Для осуществления общего плана, очерченного здесь в коротких словах, судьба послала ей даровитого и вполне сознательного сотрудника в лице литовского дворянина, впоследствии архиепископа, а еще позднее митрополита Сестренцевича, в продолжение полустолетия с лишком, при четырех государях, управлявшего всею латинскою церковью в пределах России. На этом поприще он был для Екатерины тем самым, чем был при ней Суворов и Румянцев по военной части, Потемкин по делам восточной политики, Бецкой по общественному призрению и воспитанию, князь Вяземский и Безбородко по делам внутреннего управления и гражданского законодательства. Известно, что личность Сестренцевича всегда была ненавистна ультрамонтантской партии, и что он пал жертвою ее мести; но, в наших глазах, эта ненависть доказывает только, что деятельность его была направлена к пользам и выгодам России, а месть, на него обрушившаяся, выказала только искренность его убеждений и твердость его характера. Действительно, до самого конца своей жизни он оставался верен екатерининской системе и, в числе немногих, не изменил ей даже в то время, когда эта верность не только не вменялась в заслугу, а навлекала немилость. Далее мы увидим этому доказательства.
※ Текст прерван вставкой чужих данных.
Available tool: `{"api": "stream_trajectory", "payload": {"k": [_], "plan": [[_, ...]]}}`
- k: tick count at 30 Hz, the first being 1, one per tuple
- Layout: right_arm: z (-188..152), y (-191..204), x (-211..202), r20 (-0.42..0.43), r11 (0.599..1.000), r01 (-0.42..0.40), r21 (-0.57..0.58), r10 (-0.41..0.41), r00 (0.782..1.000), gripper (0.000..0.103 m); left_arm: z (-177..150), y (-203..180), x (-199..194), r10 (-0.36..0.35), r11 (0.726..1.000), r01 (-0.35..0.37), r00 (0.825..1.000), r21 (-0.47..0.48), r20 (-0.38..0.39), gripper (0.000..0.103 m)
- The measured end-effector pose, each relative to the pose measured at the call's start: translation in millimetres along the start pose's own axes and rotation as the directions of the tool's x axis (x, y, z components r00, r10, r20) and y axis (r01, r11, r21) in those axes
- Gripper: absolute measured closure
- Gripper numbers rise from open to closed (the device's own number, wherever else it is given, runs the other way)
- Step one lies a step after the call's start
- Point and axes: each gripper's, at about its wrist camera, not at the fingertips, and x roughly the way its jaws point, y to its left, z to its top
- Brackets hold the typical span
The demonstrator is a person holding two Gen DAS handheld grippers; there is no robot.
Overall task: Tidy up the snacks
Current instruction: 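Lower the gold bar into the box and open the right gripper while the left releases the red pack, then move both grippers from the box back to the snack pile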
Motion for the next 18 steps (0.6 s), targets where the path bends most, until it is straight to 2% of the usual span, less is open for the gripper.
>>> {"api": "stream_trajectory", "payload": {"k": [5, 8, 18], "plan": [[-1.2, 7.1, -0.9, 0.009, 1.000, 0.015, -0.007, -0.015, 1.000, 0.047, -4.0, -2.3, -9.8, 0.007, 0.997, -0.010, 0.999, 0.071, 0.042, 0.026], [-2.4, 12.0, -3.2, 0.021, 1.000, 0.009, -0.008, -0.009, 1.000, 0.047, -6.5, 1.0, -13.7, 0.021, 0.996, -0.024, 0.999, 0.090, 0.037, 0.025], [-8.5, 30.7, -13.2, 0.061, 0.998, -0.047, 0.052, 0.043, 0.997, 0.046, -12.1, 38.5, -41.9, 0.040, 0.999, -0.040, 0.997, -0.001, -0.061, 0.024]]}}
Но, спросят, вероятно, читатели: что общего между системою, которой следовала императрица Екатерина в отношении к латинской церкви, и покровительством, оказанным ею иезуитскому ордену? По-видимому, одно с другим не вяжется, даже сталкивается. Екатерина ищет в среде латинства точки опоры для противодействия папе и, несмотря на то, она протягивает руку усерднейшим слугам папизма! Чтобы объяснить эту странность, стоит только одну частицу заменить другою; вместо «несмотря на то», скажите «потому-то», и вы ощупаете основную причину благоволения Екатерины II к иезуитам. Решившись отвергнуть всякое вмешательство со стороны папы в дела местного церковного управления, она, конечно, предвидела, что дело без борьбы не обойдется, и благоразумно рассудила, что для начатия ее вопрос о иезуитах представлял повод для русского правительства самый благоприятный, как будто на заказ придуманный. Ответив римскому двору решительным отказом сделаться исполнительным орудием смертного приговора, только что разразившегося над ревностнейшими слугами папизма, Екатерина вызывала папу на состязание перед всею Европою и заставляла его принять вызов на самых для него невыгодных условиях; она становилась как бы заступницею латинства, а он — как бы врагом его. В такой борьбе она могла рассчитывать на полное сочувствие всех поклонников иезуитского ордена, особенно многочисленных и ревностных в странах слабо просвещенных, каковы были Западная Россия и Польша; ее новоприобретенные подданные и ближайшие соседи естественно должны были помириться с антиканоническим образом действий русского правительства ради цели, им выставленной, и этим наглядным примером научиться не смешивать интересов римского первосвященника с интересами своей веры. Это было начало схизмы, первый, приготовительный шаг к отторжению латинства от папизма, а этого-то именно и хотела мудрая Екатерина.
Расстроить ее глубоко обдуманный план могли только одни лишь иезуиты; для них это было легко. Им стоило для этого отвергнуть ее заступничество и до конца оставаться верными папе; но с этой стороны Екатерина была покойна. Их прошедшее ручалось за их поведение в настоящем. Не они ли во Франции, в ι6ΐ2 и 1626 годах, обязались подпискою принять и охранять основные положения галликанства? Несколько позднее, в 1675 году, не они ли, заодно с парламентом, открыто восстали против ненавистного им папы Иннокентия XI и поддержали анти-канонические притязания Людовика XIV на доходы от вакантных церковных бенефиций (régale)? Не они ли же, наконец, в Америке, получив декрет Иннокентия X, отказались подчиниться ему на том основании, что тот декрет не был принят наместническим советом, действовавшим от имени испанского короля? Впрочем, и без дальних исторических справок нетрудно было понять, что иезуиты, приговоренные папою к смерти, хотели жить и твердо решились не умирать; сами они (как мы сейчас увидим) шепнули Екатерине о полной своей готовности ослушаться своего владыки и перед лицом всего латинства заявить свое ослушание, приняв из ее рук право на жизнь.